__About this exercise__. Working through the data below, reproduce word for word the line with "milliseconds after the" and every line after it, both ends included, and omit the pictures.

******

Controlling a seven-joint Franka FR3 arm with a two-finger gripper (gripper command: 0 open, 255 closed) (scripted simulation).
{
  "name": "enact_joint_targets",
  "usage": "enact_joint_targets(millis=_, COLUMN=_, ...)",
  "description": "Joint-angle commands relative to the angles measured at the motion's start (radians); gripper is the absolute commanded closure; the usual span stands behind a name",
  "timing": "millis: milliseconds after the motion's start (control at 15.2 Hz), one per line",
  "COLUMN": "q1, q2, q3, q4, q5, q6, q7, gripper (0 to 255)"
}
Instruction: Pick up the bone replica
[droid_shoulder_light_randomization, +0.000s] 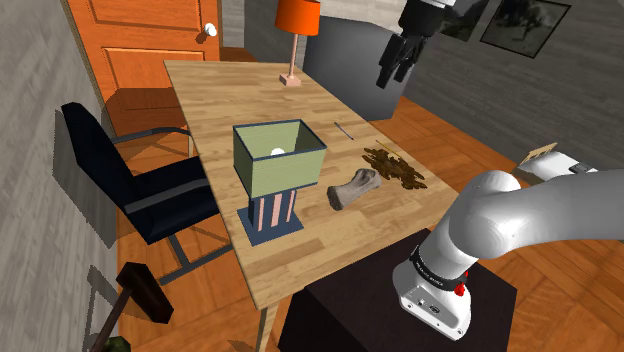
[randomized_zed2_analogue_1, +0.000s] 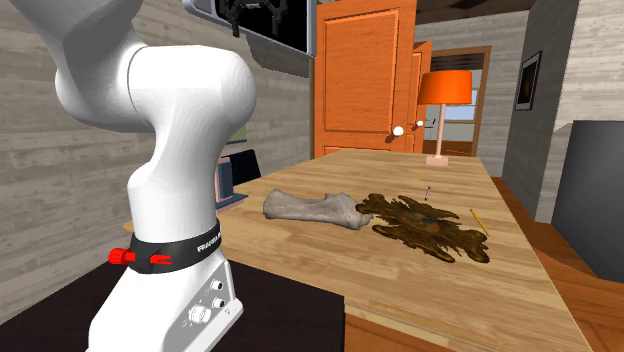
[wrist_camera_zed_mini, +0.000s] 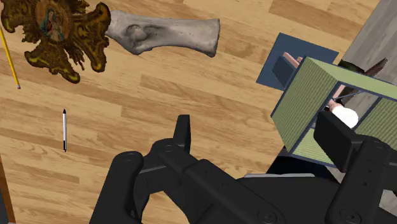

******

__Exercise result__.
  "timing": "millis: milliseconds after the motion's start (control at 15.2 Hz), one per line",
  "COLUMN": "q1, q2, q3, q4, q5, q6, q7, gripper (0 to 255)"
}
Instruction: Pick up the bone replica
[droid_shoulder_light_randomization, +0.000s] 
[randomized_zed2_analogue_1, +0.000s] 
[wrist_camera_zed_mini, +0.000s] 

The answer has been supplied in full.